- **TASK DIRECTIONS**
The answer must be the full data, restated word for word, with no pictures in it.

[[ EXERCISE DATA, beginning ]]

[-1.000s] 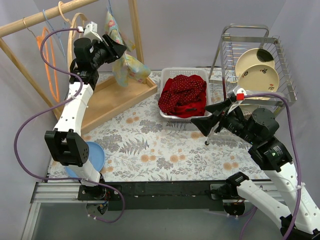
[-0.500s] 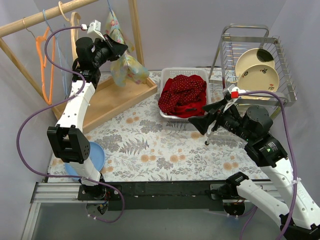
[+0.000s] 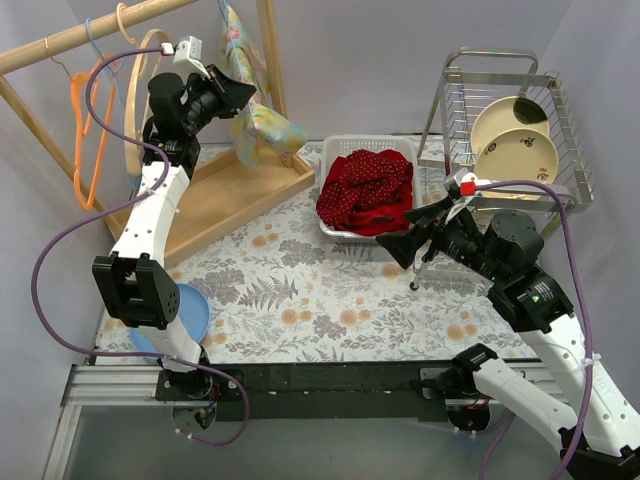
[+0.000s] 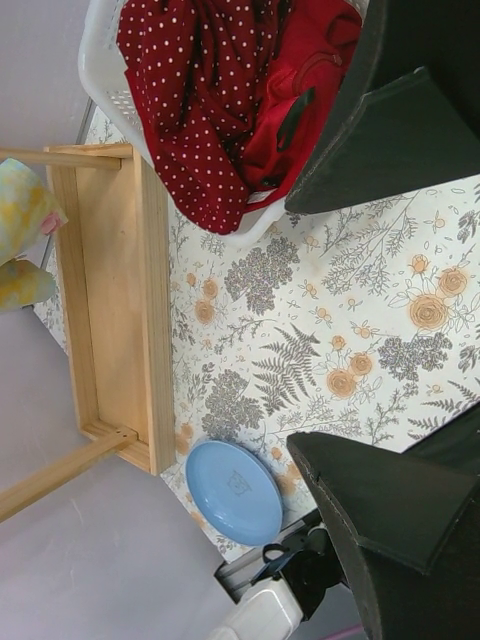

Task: Remove the skirt from the hanger

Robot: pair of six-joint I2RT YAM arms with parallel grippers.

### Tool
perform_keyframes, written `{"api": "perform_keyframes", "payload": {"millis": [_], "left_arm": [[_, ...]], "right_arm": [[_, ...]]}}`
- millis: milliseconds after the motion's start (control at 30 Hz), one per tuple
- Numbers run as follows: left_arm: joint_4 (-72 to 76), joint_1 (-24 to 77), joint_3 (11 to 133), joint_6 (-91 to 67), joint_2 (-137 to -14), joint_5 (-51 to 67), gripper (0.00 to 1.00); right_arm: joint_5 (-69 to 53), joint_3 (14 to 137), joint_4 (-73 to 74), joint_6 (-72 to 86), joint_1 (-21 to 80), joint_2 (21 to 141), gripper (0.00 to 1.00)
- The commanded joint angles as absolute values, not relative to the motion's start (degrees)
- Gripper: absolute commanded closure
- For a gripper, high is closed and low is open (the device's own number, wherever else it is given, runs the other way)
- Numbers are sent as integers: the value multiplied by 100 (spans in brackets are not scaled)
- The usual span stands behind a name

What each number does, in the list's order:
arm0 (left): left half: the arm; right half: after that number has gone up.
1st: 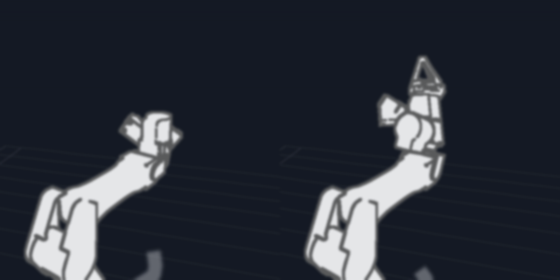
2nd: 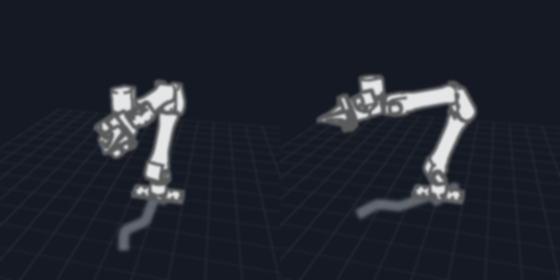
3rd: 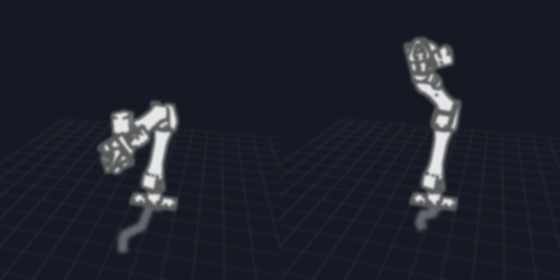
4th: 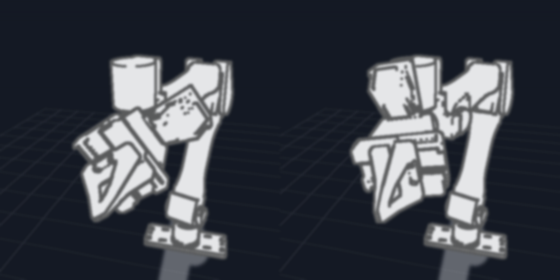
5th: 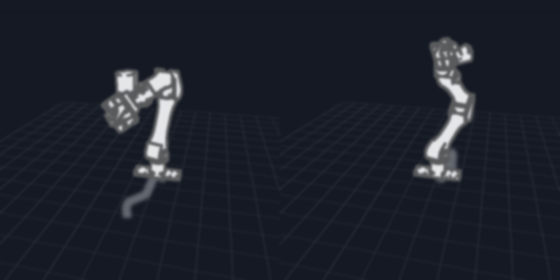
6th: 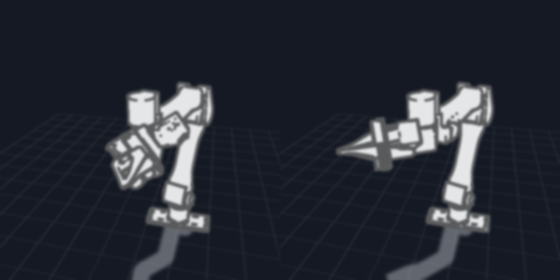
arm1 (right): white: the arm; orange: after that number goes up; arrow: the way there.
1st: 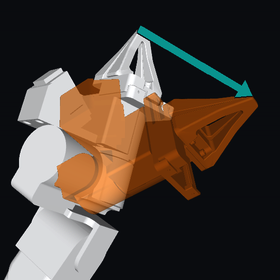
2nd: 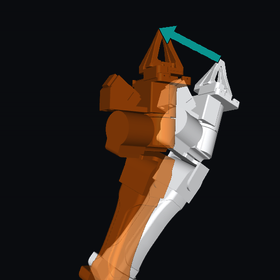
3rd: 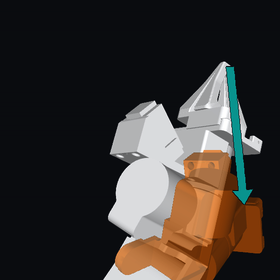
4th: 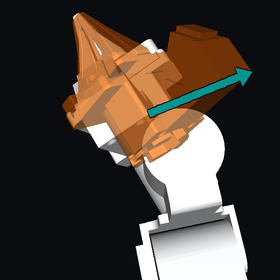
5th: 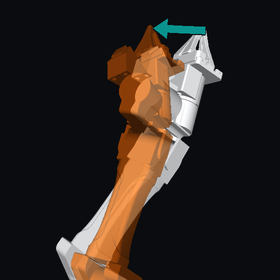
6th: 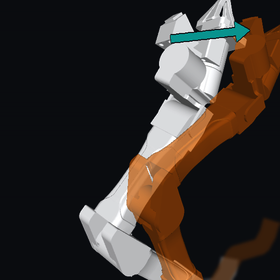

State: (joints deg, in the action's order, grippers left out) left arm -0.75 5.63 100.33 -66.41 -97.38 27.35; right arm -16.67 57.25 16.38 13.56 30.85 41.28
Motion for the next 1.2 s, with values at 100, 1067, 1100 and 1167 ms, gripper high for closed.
{"api": "perform_keyframes", "payload": {"millis": [100, 1067, 1100, 1167], "left_arm": [[404, 589, 10248, -6337, -9097, 2663, 100], [-369, 598, 7700, -6794, -6171, 3840, 100], [-430, 598, 7604, -6811, -6083, 3945, 100], [-466, 598, 7323, -6811, -5775, 4323, 100]], "right_arm": [[-1661, 5915, 1441, 1362, 3076, 4087, 3], [-1546, 6275, 2197, 1082, 3076, 3832, 3], [-1616, 6345, 2223, 1046, 3076, 3919, 3], [-1871, 6433, 2232, 1002, 3085, 4034, 3]]}}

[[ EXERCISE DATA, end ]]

- **TASK RESULT**
[-1.000s] 
[-0.500s] 
[+0.000s] 
[+0.000s] 

Task: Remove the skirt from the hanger

Robot: pair of six-joint I2RT YAM arms with parallel grippers.

### Tool
perform_keyframes, written `{"api": "perform_keyframes", "payload": {"millis": [_], "left_arm": [[_, ...]], "right_arm": [[_, ...]]}}`
- millis: milliseconds after the motion's start (control at 30 Hz), one per tuple
- Numbers run as follows: left_arm: joint_4 (-72 to 76), joint_1 (-24 to 77), joint_3 (11 to 133), joint_6 (-91 to 67), joint_2 (-137 to -14), joint_5 (-51 to 67), gripper (0.00 to 1.00); right_arm: joint_5 (-69 to 53), joint_3 (14 to 137), joint_4 (-73 to 74), joint_6 (-72 to 86), joint_1 (-21 to 80), joint_2 (21 to 141), gripper (0.00 to 1.00)
- The commanded joint angles as absolute values, not relative to the motion's start (degrees)
- Gripper: absolute commanded closure
- For a gripper, high is closed and low is open (the device's own number, wherever else it is given, runs the other way)
- Numbers are sent as integers: the value multiplied by 100 (spans in brackets are not scaled)
- The usual span stands behind a name

What each number does, in the list's order:
arm0 (left): left half: the arm; right half: after that number has gone up.
1st: 
2nd: 
3rd: 
4th: 
5th: 
6th: 
arm1 (right): white: the arm; orange: after that number goes up; arrow: the way there.
1st: 
2nd: 
3rd: 
4th: 
5th: 
6th: 

State: (joints deg, in the action's order, grippers left out) left arm -0.75 5.63 100.33 -66.41 -97.38 27.35; right arm -16.67 57.25 16.38 13.56 30.85 41.28
Motion for the next 1.2 s, with values at 100, 1067, 1100 and 1167 ms, gripper high for closed.
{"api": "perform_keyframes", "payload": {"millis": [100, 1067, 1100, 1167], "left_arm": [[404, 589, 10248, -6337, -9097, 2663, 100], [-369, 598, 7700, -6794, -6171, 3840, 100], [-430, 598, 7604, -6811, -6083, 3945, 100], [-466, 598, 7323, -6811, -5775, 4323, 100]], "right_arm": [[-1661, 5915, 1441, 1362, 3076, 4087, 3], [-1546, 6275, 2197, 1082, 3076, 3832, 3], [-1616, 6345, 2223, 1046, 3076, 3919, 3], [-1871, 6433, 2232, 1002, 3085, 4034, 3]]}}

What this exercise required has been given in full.